Asthma Treatments

If you have a diagnosis of asthma, the pulmonary experts at Mount Sinai will create a treatment plan that fits your individual needs and your particular lifestyle. Treatments can include standard therapies like quick-relief bronchodilators, and daily inhaled or oral medications. These medications are designed to minimize your asthma symptoms, prevent asthma attacks, improve your lung function, and enhance your quality of life overall.

Short-term/rescue medications like albuterol, Proventil, Ventolin, Proair, Xopenex, Maxair are inhaled through the mouth and work by relaxing the muscles that line the airway so the airway opens further, and asthma symptoms are relieved. Other rescue medications like ipratropium or Atrovent act on some of the nerves that control airway diameter and increase it by inhaling through the nose. Both types of medications may decrease mucus production, which can clog breathing passages.

Long-term medications, inhaled corticosteroids like Alvesco, Asmanex, Flovent, Pulmicort, and Qvar, are used by patients who have asthma symptoms at least twice a week or attacks at least once a year. These medications can temporarily reverse inflammation and symptoms. When taken regularly these medicines help prevent and control your asthma symptoms.

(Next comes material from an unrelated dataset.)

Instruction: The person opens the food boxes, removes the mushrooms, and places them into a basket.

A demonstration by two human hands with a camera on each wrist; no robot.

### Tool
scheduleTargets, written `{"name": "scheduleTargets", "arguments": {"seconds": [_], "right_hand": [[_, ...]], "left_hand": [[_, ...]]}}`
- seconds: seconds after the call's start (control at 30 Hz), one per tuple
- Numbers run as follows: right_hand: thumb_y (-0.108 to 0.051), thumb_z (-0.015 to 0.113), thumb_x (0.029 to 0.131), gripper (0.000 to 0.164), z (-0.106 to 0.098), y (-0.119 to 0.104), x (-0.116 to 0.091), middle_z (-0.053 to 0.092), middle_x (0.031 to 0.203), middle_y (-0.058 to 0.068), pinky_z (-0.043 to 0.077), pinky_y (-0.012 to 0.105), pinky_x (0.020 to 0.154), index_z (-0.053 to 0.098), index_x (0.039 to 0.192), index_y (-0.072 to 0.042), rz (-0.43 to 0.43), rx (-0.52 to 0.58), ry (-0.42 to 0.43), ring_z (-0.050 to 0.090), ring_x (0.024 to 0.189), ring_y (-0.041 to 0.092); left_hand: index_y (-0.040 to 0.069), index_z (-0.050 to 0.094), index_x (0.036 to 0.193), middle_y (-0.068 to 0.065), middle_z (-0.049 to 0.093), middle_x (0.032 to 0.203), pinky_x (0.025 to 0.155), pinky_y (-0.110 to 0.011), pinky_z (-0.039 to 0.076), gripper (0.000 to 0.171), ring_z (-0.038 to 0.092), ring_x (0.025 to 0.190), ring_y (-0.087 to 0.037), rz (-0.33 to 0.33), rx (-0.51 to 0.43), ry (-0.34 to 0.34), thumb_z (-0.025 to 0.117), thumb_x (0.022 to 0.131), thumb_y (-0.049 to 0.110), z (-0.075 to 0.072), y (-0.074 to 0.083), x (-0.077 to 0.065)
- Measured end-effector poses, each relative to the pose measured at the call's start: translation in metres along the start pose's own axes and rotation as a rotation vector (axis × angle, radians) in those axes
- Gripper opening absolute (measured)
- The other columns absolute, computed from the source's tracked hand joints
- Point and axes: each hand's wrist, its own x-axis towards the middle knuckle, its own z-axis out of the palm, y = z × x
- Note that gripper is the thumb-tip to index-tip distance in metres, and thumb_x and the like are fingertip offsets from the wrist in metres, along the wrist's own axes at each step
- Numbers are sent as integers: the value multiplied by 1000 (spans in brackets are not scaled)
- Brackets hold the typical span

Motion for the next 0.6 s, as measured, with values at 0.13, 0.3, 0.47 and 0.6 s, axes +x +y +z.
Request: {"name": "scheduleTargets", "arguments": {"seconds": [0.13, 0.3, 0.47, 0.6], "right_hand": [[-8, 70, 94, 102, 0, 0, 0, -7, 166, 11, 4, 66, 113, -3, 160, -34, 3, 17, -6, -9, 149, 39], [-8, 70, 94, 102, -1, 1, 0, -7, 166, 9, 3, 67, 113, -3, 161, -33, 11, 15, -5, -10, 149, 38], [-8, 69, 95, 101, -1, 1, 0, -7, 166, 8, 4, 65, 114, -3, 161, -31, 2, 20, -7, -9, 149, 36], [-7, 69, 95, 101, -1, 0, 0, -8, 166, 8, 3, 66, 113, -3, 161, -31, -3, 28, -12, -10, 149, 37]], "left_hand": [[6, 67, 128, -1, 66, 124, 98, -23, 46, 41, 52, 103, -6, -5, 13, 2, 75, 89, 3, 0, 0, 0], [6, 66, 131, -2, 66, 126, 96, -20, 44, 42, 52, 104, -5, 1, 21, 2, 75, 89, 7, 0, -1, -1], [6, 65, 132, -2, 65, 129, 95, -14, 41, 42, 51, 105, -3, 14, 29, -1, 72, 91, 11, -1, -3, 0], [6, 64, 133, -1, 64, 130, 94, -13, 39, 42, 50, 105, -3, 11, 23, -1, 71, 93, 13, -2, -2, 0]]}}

Often times, your doctors will prescribe a combination of both short- and long-term medications to help you control your asthma.

Other medications are taken orally, such as anti-leukotriene agents (Singulair, Accolate, Zyflo), and xanthines (Theophylline, Theodur, Slobid). Patients with severe allergic asthma may be treated with injectable medications (anti-IgE, Xolair).

Mount Sinai Health System doctors and researchers continuously search for new asthma treatments. Currently, our researchers are investigating how to target pathways in the immune system through inhaled, oral, and injectable medications.

Bronchial thermoplasty is another FDA-approved therapy for treating severe asthma. It delivers radiofrequency energy to the airway, smoothing airway muscle that may be causing an asthmatic reaction.

As part of your individualized asthma treatment plan, you will likely receive a peak flow meter, which provides a portable way for you to assess your lung function on your own. By keeping track of the asthma, you will learn to manage it yourself with guidance from your doctor. With a self-management action plan, you will be prepared to deal with your asthma under all types of conditions.